Ben Freudberg

CSCI1430

Project 5

 

Introduction

            The goal of this project is to develop a method for determining 3D geometry of an object from the motion of a video of an object. The general steps are to select a number of interest points, track the 2D location of the points through the motion in the video, and use their motion to determine the structure of the object.

Selecting Interest Points

            I run a Harris Detector on the image and sort the results by strength. I then select the top 500 points to use as my keypoints for the Kanade-Lucas-Tomasi tracker. The following is the first screen of the video overlaid with the selected interest points:

Figure 1: Image Keypoints

Optical Flow

            I then implement a KLT tracker to record the motions of my keypoints.
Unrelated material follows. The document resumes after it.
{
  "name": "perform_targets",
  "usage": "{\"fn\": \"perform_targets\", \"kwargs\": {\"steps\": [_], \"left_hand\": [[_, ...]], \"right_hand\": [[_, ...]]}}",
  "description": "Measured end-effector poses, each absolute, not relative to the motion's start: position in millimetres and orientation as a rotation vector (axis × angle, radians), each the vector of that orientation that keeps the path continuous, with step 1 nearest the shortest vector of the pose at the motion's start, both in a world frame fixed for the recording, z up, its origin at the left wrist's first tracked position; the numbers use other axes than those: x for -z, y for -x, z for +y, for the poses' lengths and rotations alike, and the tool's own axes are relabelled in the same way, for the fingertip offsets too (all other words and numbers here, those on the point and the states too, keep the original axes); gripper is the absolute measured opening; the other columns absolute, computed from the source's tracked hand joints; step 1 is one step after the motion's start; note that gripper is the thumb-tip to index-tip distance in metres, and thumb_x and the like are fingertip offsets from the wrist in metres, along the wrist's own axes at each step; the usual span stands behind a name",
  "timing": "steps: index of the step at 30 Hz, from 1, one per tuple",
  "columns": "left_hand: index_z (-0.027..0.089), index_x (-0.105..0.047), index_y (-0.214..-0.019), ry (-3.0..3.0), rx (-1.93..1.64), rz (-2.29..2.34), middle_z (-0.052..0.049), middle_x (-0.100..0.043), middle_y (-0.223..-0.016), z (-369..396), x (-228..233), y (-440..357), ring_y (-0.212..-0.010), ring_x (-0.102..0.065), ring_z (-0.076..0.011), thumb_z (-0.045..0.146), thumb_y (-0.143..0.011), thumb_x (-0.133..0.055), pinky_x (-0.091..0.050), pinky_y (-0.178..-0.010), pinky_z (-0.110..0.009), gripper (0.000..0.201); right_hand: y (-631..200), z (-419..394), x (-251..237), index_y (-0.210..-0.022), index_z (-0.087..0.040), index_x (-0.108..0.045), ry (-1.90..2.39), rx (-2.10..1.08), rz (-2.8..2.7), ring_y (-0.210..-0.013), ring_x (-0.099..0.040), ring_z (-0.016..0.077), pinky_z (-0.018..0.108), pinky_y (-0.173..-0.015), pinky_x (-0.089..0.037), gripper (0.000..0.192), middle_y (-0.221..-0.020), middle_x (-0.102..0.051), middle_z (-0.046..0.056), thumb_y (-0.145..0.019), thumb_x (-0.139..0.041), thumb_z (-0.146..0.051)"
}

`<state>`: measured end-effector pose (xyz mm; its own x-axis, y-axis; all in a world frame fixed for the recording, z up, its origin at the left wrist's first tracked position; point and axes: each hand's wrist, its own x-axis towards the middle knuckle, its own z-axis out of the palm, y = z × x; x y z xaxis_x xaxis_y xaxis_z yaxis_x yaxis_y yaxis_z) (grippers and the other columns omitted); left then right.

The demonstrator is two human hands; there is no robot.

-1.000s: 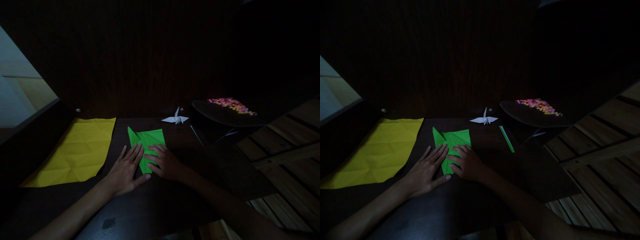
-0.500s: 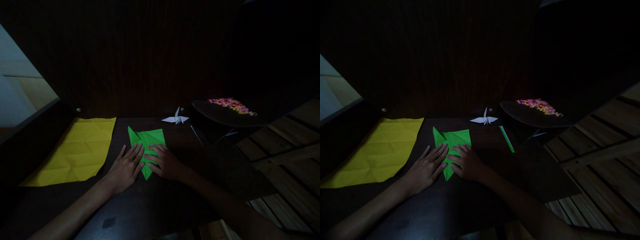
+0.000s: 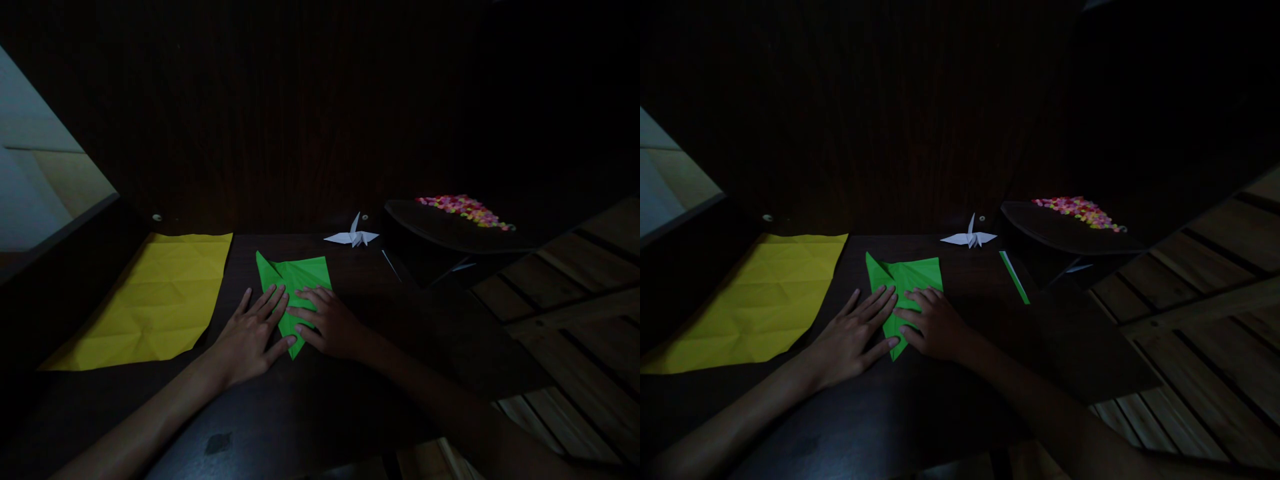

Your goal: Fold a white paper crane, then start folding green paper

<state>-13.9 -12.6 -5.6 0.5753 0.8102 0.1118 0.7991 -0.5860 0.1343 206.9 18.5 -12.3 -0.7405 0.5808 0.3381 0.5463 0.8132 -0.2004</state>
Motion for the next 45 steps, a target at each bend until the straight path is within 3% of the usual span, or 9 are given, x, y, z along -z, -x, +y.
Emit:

The tracker looks at spatial and temporal image gradients to compute the displacement of each of the feature points. The tracker assumes that brightness is constant and that displacements are small. The paths of 20 random keypoints are shown overlaid on the first image of the video:

Figure 2: Keypoint Paths

            The when we attempt to compute the structure of the object, we will need to make sure that all of our feature points have remained in the frame of the image for the duration of the video. Therefore, we structure our keypoint tracker to segregate points based on whether or not they stay onscreen. Any points that leave the frame are tagged so that they will not be used by the structure algorithm later. The points that drift off-screen are shown below:

Figure 3: Keypoints that don't stay in-frame

Structure from Motion

            The final step in the project is to compute 3D coordinates of the feature points based on their paths of motion within the image frame. We can store their paths in a matrix, D, and use the SVD function to decompose this matrix into one that represents the shape of the object and one that represents the movement of the camera. The issue is that this is simply an affine representation of the object. To get a true 3D representation, we must make several assumptions to introduce constraints and reduce the number of degrees of freedom. We assume the scale of the image is constant and that the camera axes are orthogonal. With these assumptions, we may compute 3D geometry. The final results are as follows:

Figure 4: View 1

Figure 5: View 2

Figure 6: View 3